The most common FBAR reporting mistake is simply failing to file. Some U.S. persons continue to deliberately conceal assets in secret offshore bank accounts in the hope of evading U.S. tax authorities. In many other cases, however, Americans living and working outside the U.S., recent immigrants, foreign citizens who are resident in the U.S., and U.S. children who received gifts or bequests from their foreign parents are simply unaware of their FBAR filing obligations. Despite well-publicized enforcement actions against financial institutions and individual account holders, as well as corresponding amnesty programs, many U.S. persons with foreign financial accounts remain unaware of the FBAR reporting obligations.

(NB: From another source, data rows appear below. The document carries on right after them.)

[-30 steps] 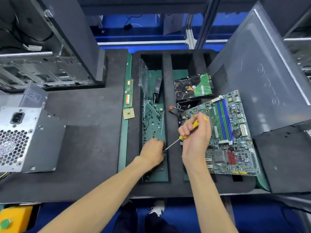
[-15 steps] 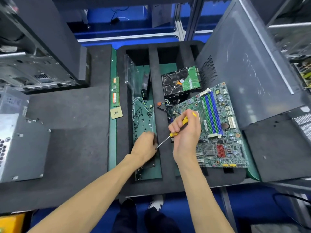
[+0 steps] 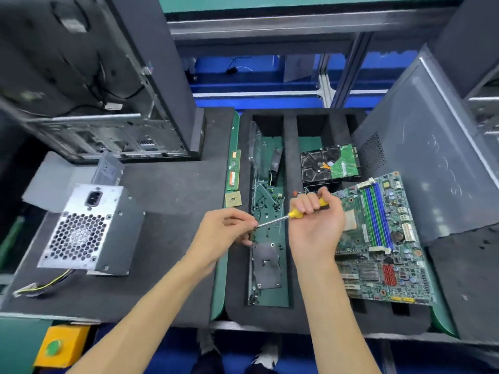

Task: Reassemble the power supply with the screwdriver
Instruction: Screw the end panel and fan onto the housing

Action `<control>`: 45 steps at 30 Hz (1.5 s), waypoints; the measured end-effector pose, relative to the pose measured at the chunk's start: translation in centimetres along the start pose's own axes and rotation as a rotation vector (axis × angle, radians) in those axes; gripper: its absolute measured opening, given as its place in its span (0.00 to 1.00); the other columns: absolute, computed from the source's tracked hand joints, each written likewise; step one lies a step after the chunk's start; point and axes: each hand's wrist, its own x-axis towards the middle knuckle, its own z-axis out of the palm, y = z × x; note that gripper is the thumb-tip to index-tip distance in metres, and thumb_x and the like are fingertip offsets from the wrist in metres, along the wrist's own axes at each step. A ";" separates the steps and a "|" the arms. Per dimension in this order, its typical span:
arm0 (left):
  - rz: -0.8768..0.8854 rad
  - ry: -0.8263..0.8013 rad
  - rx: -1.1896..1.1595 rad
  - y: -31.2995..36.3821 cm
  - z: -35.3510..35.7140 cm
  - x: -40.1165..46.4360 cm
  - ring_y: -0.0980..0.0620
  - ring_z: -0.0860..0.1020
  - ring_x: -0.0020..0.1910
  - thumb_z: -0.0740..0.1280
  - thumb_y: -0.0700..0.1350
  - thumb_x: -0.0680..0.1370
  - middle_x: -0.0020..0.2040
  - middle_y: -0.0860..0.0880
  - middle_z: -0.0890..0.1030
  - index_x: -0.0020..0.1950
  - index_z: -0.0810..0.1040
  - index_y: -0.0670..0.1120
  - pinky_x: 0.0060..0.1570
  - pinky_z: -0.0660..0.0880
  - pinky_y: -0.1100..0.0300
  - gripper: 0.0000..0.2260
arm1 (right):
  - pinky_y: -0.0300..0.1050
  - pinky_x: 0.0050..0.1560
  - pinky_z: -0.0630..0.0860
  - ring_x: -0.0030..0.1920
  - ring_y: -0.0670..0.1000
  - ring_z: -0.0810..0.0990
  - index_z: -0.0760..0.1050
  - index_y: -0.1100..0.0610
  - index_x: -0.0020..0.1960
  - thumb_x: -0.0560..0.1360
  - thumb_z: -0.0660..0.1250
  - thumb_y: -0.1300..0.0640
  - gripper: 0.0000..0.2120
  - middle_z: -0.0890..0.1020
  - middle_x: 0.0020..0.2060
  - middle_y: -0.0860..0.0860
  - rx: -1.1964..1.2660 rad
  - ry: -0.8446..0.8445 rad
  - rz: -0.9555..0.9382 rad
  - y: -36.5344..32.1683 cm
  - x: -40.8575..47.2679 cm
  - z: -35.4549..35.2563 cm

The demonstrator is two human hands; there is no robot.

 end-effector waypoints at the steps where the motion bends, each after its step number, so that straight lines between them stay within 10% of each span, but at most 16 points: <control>1: -0.033 -0.001 -0.115 0.7 -0.9 -0.5 0.50 0.82 0.36 0.74 0.34 0.75 0.39 0.41 0.84 0.47 0.85 0.37 0.40 0.82 0.58 0.02 | 0.39 0.28 0.63 0.29 0.47 0.59 0.64 0.55 0.40 0.81 0.59 0.62 0.12 0.61 0.32 0.48 -0.001 -0.016 -0.004 0.5 -0.4 0.6; 11: 0.124 -0.041 -0.356 3.7 -10.1 -4.8 0.47 0.83 0.40 0.76 0.45 0.70 0.41 0.42 0.84 0.44 0.87 0.41 0.44 0.81 0.57 0.08 | 0.40 0.29 0.64 0.29 0.49 0.59 0.64 0.55 0.41 0.81 0.57 0.62 0.10 0.61 0.32 0.49 0.048 -0.042 -0.036 7.9 -4.1 5.8; 17: 0.211 -0.019 -0.393 3.7 -15.6 -5.8 0.45 0.84 0.39 0.74 0.34 0.74 0.38 0.40 0.84 0.45 0.87 0.40 0.44 0.83 0.56 0.03 | 0.40 0.28 0.64 0.29 0.49 0.59 0.63 0.55 0.39 0.81 0.57 0.61 0.12 0.60 0.32 0.48 -0.004 -0.080 -0.096 13.8 -6.7 8.1; 31: 0.484 0.165 -0.095 2.7 -22.4 -7.1 0.49 0.86 0.39 0.74 0.36 0.76 0.40 0.50 0.86 0.46 0.85 0.48 0.47 0.82 0.58 0.07 | 0.40 0.31 0.63 0.28 0.49 0.61 0.63 0.55 0.40 0.80 0.57 0.62 0.10 0.62 0.31 0.49 0.049 -0.067 -0.072 21.9 -8.7 9.3; 37: 0.457 0.223 -0.068 2.2 -26.3 -7.6 0.53 0.84 0.43 0.74 0.54 0.73 0.44 0.53 0.85 0.56 0.82 0.58 0.41 0.82 0.60 0.12 | 0.39 0.31 0.63 0.28 0.49 0.61 0.63 0.55 0.38 0.79 0.57 0.62 0.11 0.62 0.32 0.48 0.054 -0.100 0.009 23.2 -7.9 9.6; 41: 0.232 0.427 -0.031 -1.0 -30.7 -7.6 0.55 0.82 0.35 0.71 0.48 0.79 0.40 0.49 0.84 0.47 0.82 0.52 0.35 0.78 0.63 0.02 | 0.41 0.28 0.62 0.28 0.48 0.59 0.69 0.56 0.40 0.80 0.59 0.53 0.12 0.60 0.31 0.48 0.006 -0.258 0.023 24.6 -8.4 10.2; 45: -0.101 0.188 -0.042 -4.8 -32.3 -8.6 0.52 0.85 0.40 0.69 0.51 0.80 0.44 0.43 0.86 0.50 0.85 0.46 0.42 0.83 0.58 0.10 | 0.42 0.25 0.59 0.27 0.49 0.55 0.69 0.55 0.37 0.82 0.56 0.48 0.17 0.58 0.28 0.49 -0.201 -0.374 -0.009 26.8 -9.5 10.5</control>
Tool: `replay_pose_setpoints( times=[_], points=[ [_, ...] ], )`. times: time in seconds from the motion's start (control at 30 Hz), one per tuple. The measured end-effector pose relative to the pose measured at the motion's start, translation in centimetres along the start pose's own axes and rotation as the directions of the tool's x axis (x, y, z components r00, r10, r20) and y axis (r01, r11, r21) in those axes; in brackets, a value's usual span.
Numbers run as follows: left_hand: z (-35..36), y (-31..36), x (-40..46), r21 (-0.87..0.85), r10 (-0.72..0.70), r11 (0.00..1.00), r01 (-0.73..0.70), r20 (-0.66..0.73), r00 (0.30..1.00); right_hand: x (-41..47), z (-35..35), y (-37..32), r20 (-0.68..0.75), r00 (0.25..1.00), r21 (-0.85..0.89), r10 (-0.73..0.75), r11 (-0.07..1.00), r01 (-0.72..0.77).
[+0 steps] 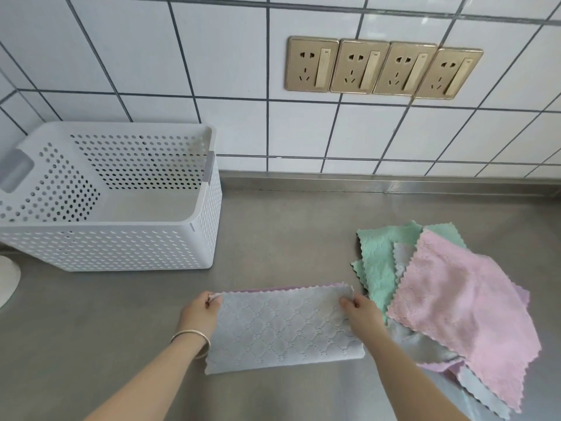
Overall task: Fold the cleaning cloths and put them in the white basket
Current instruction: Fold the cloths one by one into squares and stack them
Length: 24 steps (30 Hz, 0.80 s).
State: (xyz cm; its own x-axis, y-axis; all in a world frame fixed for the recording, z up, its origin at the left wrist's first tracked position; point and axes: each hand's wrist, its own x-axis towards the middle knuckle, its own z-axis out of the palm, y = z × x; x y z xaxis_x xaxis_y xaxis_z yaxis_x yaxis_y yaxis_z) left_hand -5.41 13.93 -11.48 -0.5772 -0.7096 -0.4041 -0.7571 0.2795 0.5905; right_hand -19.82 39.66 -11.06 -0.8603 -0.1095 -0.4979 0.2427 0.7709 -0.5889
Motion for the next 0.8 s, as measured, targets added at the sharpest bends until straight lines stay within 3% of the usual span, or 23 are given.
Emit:
replay_pose_setpoints(
  times=[0.07,0.43,0.57,0.63,0.7,0.8],
  points=[
    [0.5,-0.2,0.7,0.039,0.000,0.999,0.000,-0.017,1.000,0.6,0.6,0.0,-0.036,0.999,-0.061,-0.014,0.998,0.012],
    [1.4,-0.7,2.6,0.175,0.019,0.984,-0.012,-0.040,0.999,1.7,1.8,-0.5,-0.139,0.987,-0.053,0.080,0.995,-0.088],
    [1.3,-0.4,2.0,0.218,0.037,0.976,-0.020,-0.077,0.996,1.2,1.7,-1.2,-0.133,0.986,0.039,0.103,0.994,-0.098],
    [1.4,-0.9,1.3,0.321,0.159,0.941,-0.102,-0.155,0.975,0.6,1.7,-0.9,-0.131,0.988,0.054,0.081,0.996,-0.075],
    [2.3,-1.1,0.3,0.477,0.361,0.841,-0.254,-0.145,0.921,-0.3,1.9,-0.5,-0.164,0.985,0.030,0.046,0.999,-0.042],
    [4.4,-0.4,-1.7,0.606,0.577,0.611,-0.510,0.101,0.811,-1.8,2.5,0.5,-0.227,0.974,-0.104,0.024,0.993,-0.049]
  ],
)
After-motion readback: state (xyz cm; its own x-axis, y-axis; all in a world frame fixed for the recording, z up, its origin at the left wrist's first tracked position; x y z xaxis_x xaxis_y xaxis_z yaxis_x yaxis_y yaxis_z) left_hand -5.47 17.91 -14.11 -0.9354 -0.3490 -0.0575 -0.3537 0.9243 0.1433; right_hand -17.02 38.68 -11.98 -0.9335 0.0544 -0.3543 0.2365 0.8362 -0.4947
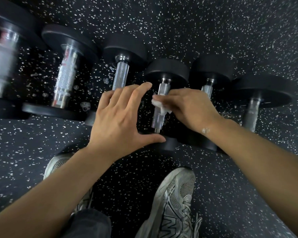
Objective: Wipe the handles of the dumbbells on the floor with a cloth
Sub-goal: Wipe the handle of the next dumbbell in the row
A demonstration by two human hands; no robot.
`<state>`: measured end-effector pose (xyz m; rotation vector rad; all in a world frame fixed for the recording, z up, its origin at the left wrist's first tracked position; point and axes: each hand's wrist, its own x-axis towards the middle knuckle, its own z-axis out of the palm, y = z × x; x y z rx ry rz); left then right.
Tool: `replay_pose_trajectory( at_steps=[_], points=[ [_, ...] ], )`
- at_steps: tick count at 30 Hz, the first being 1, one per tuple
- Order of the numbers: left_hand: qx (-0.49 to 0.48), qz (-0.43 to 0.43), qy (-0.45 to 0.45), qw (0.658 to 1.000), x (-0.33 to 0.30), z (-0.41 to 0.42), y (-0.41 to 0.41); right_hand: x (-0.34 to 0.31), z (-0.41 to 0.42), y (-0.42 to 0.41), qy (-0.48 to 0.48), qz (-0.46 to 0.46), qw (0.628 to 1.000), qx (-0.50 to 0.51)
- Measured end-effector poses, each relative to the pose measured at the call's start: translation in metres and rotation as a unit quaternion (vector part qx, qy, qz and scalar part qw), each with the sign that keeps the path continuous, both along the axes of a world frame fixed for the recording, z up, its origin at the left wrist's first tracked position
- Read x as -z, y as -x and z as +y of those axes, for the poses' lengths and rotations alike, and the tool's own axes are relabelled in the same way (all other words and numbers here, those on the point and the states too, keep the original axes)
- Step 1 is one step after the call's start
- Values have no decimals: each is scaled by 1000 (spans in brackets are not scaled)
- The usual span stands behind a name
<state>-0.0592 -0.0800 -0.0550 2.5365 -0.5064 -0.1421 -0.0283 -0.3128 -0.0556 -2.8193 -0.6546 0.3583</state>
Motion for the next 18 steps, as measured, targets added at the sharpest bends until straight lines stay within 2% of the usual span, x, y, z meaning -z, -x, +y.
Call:
replay_pose_trajectory(
  at_steps=[4,6,9,15,18],
  points=[
    [1,-2,3,1000,0,1,0,2,3,-10,-32,-9,993,117],
    [3,-3,4,1000,0,1,0,-1,4,-9,-50,-4,991,128],
    [3,1,5,1000,0,1,0,-9,8,3,-74,43,993,76],
    [1,7,2,1000,0,1,0,-20,7,30,-30,180,982,-52],
    [-1,8,2,1000,-1,1,0,-21,7,25,-8,158,983,-98]
  ],
)
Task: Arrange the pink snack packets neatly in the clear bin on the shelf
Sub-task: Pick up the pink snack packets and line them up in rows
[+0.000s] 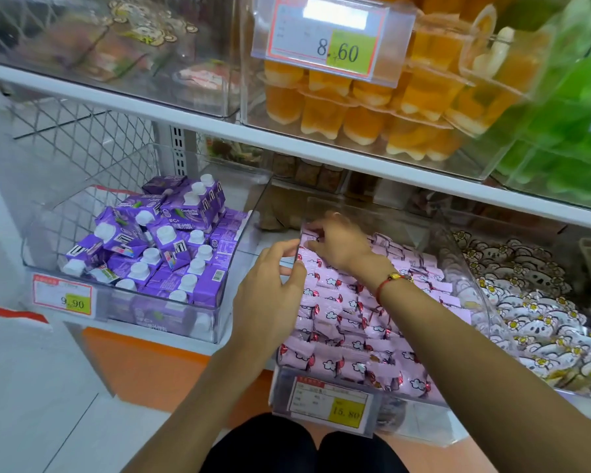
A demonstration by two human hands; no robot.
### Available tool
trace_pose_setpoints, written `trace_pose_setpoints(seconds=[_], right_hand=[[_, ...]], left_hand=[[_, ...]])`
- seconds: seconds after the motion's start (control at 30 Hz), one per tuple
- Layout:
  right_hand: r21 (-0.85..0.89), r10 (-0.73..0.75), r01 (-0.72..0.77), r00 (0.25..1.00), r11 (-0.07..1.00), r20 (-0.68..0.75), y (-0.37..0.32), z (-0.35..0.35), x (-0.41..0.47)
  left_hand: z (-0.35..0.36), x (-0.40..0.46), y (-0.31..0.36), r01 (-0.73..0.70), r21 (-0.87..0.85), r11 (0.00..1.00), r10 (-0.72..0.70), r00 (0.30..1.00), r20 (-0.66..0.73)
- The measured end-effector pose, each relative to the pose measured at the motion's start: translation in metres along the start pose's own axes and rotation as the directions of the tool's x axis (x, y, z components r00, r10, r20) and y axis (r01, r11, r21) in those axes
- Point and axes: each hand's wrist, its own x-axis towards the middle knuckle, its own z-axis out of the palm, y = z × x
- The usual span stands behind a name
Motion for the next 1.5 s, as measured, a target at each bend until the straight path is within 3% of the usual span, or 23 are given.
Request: trace_pose_setpoints(seconds=[0.1, 0.33, 0.43, 0.53, 0.6, 0.67, 0.73, 0.8, 0.87, 0.97, 1.07, 1.1, 1.17, 1.27, 1.33, 1.4, 1.5], right_hand=[[-0.035, -0.017, 0.013, 0.995, 0.999, -0.1, -0.001, 0.004, -0.007], [0.094, -0.062, 0.078, 0.984, 0.992, -0.164, 0.003, 0.005, -0.007], [0.306, 0.0, 0.081, 0.967, 0.948, -0.255, 0.003, 0.005, -0.012], [0.537, 0.09, 0.084, 0.953, 0.839, -0.29, 0.001, -0.008, -0.014], [0.672, 0.188, 0.07, 0.934, 0.738, -0.303, -0.001, -0.017, -0.017], [0.811, 0.377, 0.06, 0.864, 0.582, -0.334, -0.004, -0.023, -0.023], [0.947, 0.621, 0.057, 0.742, 0.315, -0.251, -0.003, -0.029, -0.034], [0.997, 0.724, 0.071, 0.689, -0.023, -0.033, 0.002, -0.036, -0.05], [0.979, 0.678, 0.02, 0.724, -0.204, 0.126, 0.008, -0.043, -0.069], [0.944, 0.525, -0.107, 0.809, -0.313, 0.266, 0.007, -0.051, -0.094], [0.887, 0.407, -0.223, 0.825, -0.404, 0.392, 0.003, -0.059, -0.108], [0.88, 0.376, -0.259, 0.829, -0.398, 0.414, 0.003, -0.061, -0.111], [0.895, 0.326, -0.338, 0.844, -0.291, 0.425, 0.006, -0.063, -0.113], [0.925, 0.361, -0.377, 0.869, 0.041, 0.338, 0.009, -0.066, -0.114], [0.902, 0.343, -0.287, 0.924, 0.323, 0.171, 0.008, -0.07, -0.115], [0.823, 0.196, -0.109, 0.981, 0.557, -0.002, 0.008, -0.072, -0.118], [0.592, -0.084, 0.141, 0.989, 0.794, -0.122, 0.003, -0.074, -0.121]], left_hand=[[0.0, 0.0, 0.0, -0.009, 0.005, 1.0, 0.009, 1.0, -0.002], [-0.002, 0.002, -0.001, -0.016, 0.029, 0.999, 0.015, 1.0, 0.007], [-0.002, 0.001, -0.002, -0.025, 0.029, 0.999, 0.025, 1.0, 0.009], [-0.002, 0.001, -0.002, -0.017, 0.022, 1.0, 0.016, 1.0, 0.007], [-0.002, 0.002, -0.002, -0.02, 0.029, 0.999, 0.02, 1.0, 0.005], [-0.001, 0.002, -0.003, -0.026, 0.03, 0.999, 0.026, 1.0, -0.002], [-0.001, 0.002, -0.004, -0.026, 0.037, 0.999, 0.026, 1.0, 0.001], [-0.004, 0.002, -0.004, -0.077, 0.072, 0.994, 0.078, 0.997, -0.009], [-0.009, 0.003, 0.0, -0.262, 0.132, 0.956, 0.267, 0.964, -0.018], [-0.016, 0.006, 0.016, -0.563, 0.233, 0.793, 0.554, 0.825, 0.111], [-0.02, 0.005, 0.026, -0.663, 0.161, 0.731, 0.641, 0.748, 0.17], [-0.022, 0.004, 0.027, -0.643, 0.094, 0.76, 0.628, 0.764, 0.147], [-0.026, 0.003, 0.031, -0.474, -0.107, 0.874, 0.484, 0.87, 0.094], [-0.03, 0.007, 0.033, -0.173, -0.337, 0.925, 0.215, 0.972, 0.092], [-0.031, 0.006, 0.031, -0.162, -0.303, 0.939, 0.196, 0.977, 0.086], [-0.03, 0.003, 0.031, -0.181, -0.264, 0.947, 0.21, 0.974, 0.086], [-0.026, 0.004, 0.032, -0.202, -0.156, 0.967, 0.217, 0.973, 0.082]])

U.S. persons with ownership or signature authority over foreign financial accounts should obtain complete copies of their account records and fully educate themselves regarding FBAR reporting obligations and, when necessary, seek advice from U.S. tax professionals in advance of the June 30 filing deadline.

Those who fail to resolve prior reporting errors can expect harsh treatment from U.S. tax authorities and remain exposed to substantial penalties and possible criminal prosecution. Similarly, U.S. courts have not been sympathetic to uninformed foreign account.holders who failed (deliberately or otherwise) to investigate their reporting obligations. In some cases, U.S. courts have imposed a penalty equal to 50 percent of the highest account balance for each year that remained open under the statute of limitations.[10] Many who deliberately concealed offshore bank accounts have been prosecuted and received prison terms.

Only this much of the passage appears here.